Un jour néanmoins, Henry doit violemment se remettre en question, lorsque un médecin lui annonce par erreur qu’il ne lui reste que 90 minutes à vivre, lors d’une visite de routine. Bouleversé, Henry décide d’essayer de se racheter. Le docteur de son côté, cherche à réparer sa bourde, conscient de la portée dramatique de celle-ci…
La Critique :
Deuxième Chance à Brooklyn est l’un des derniers longs-métrages que le regretté Robin Williams a tourné. Inexplicablement, ce n’est pas au cinéma qu’il nous est donné de voir ce film, mais à la maison, sur sa télévision. Mais ne commençons pas essayer de comprendre pourquoi certaines œuvres sont boudées par les gros réseaux de distribution. On le répète souvent ici, parfois, mieux vaut ne pas chercher le pourquoi du comment à ce propos. Contentons-nous de constater une nouvelle dois que désormais, le fait de voir un long-métrage débouler directement en vidéo, n’indique en rien sa valeur. Et ça tombe bien, car Deuxième Chance à Brooklyn illustre à merveille cette tendance inexplicable qui consiste à condamner à l’avance de bons films, en les cantonnant aux bacs DVD.
Phil Alden Robinson a eu son heure de gloire dans les années 80, quand il livra Jusqu’au bout du rêve, un petit film à priori innocent racontant l’histoire d’un type encouragé par une voix céleste à construire un terrain de base-ball pour y accueillir un match pour le moins « surnaturel ». Œuvre culte aux États-Unis (beaucoup moins chez nous), mettant un jeune Kevin Costner au premier plan, Jusqu’au bout du rêve n’a néanmoins pas permis à Robinson d’acquérir un statut suffisant à Hollywood pour se voir confier de grands projets, si on fait exception du thriller avec Robert Redford, Les Experts, et du mal-aimé La Somme de toutes les peurs, avec Ben Affleck.
Cela dit, aujourd’hui, Robinson se retrouve quand même aux commandes de l’un des derniers Robin Williams, et force est de reconnaître que le cinéaste ne se montre jamais plus compétent que lorsqu’il s’agit de communiquer des émotions.

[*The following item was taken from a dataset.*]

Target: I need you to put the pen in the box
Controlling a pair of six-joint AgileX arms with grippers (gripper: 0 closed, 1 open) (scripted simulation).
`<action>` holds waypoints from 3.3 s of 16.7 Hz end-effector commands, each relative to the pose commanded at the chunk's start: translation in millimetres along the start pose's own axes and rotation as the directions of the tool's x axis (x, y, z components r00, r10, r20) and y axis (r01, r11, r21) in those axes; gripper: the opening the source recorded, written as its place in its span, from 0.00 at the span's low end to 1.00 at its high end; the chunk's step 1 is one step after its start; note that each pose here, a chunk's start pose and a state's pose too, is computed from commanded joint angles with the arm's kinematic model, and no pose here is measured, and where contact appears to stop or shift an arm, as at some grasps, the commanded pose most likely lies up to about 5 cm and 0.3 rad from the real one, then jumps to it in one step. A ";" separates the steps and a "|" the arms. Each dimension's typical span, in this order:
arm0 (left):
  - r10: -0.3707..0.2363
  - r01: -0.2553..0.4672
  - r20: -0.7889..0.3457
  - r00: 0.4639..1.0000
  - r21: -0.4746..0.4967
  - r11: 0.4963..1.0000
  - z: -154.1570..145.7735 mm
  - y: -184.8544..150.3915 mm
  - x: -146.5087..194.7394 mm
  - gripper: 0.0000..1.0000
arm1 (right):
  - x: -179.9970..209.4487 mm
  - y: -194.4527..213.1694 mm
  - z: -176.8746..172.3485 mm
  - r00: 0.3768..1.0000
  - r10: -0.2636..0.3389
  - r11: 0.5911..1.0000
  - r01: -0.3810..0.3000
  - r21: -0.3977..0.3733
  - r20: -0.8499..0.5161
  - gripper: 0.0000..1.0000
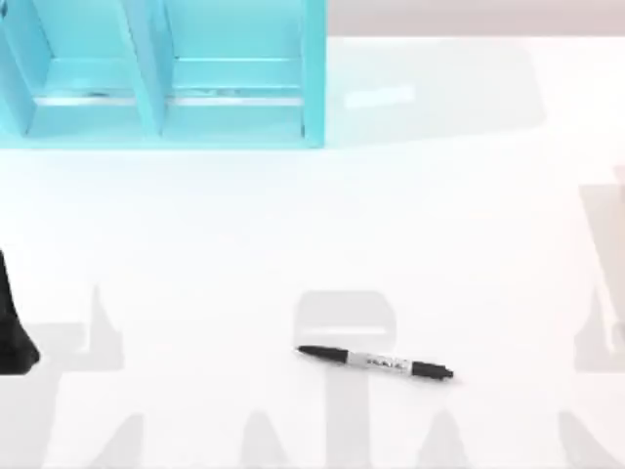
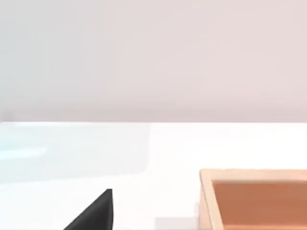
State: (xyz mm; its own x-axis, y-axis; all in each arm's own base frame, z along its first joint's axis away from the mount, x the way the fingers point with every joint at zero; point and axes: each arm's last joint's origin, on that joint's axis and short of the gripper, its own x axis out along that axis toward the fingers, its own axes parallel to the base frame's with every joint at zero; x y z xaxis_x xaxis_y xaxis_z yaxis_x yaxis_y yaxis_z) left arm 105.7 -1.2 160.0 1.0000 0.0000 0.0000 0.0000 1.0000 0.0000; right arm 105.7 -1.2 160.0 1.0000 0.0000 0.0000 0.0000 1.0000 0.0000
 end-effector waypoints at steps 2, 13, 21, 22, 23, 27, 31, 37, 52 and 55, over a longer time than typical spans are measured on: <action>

Sa nouvelle réalisation reste ainsi modeste. Pas de fulgurances aux niveau de la mise en scène, ni même au niveau de l’écriture, si ce n’est quelques fantaisies timides. Deuxième Chance à Brooklyn se positionne dans une logique très américaine et évoque d’autres œuvres, dont certaines arrivent à toucher avec plus de force. Ceci dit, il ne démérite jamais et sait donner les coudées franches à ses acteurs, dont bien sûr Robin Williams, au premier plan et une nouvelle fois remarquable.
Dans la lignée du Michael Douglas de l’excellent Chute Libre, de Joel Schumacher, le comédien campe ici un type franchement furax, dont le caractère explosif lui vaut d’être mis au ban de sa propre existence. Connu pour sa douceur et pour son extravagance, illustrées au fil d’une filmographie constellée d’œuvres ayant bâti l’image que tout le monde se fait de lui, Williams surprend car il ne cherche pas à se rendre attachant. À vrai dire, il est carrément imbuvable, même si sa propension à s’énerver, reste non violente et se traduit surtout par une sauvagerie verbale clairement censée traduire la détresse du personnage. Bien entendu, la colère est amenée à se transformer et Henry, cet avocat furibard, à évoluer, histoire de donner corps à une morale certes prévisible mais pour autant efficace. Après tout, Deuxième Chance à Brooklyn est un conte. Une sorte de déclinaison contemporaine de la fameuse histoire de Scrooge, qui sait néanmoins conserver une petite part d’irrévérence, quitte à ce que cette dernière soit de plus en plus maladroite, au fur et à mesure que le film s’achemine vers son dénouement.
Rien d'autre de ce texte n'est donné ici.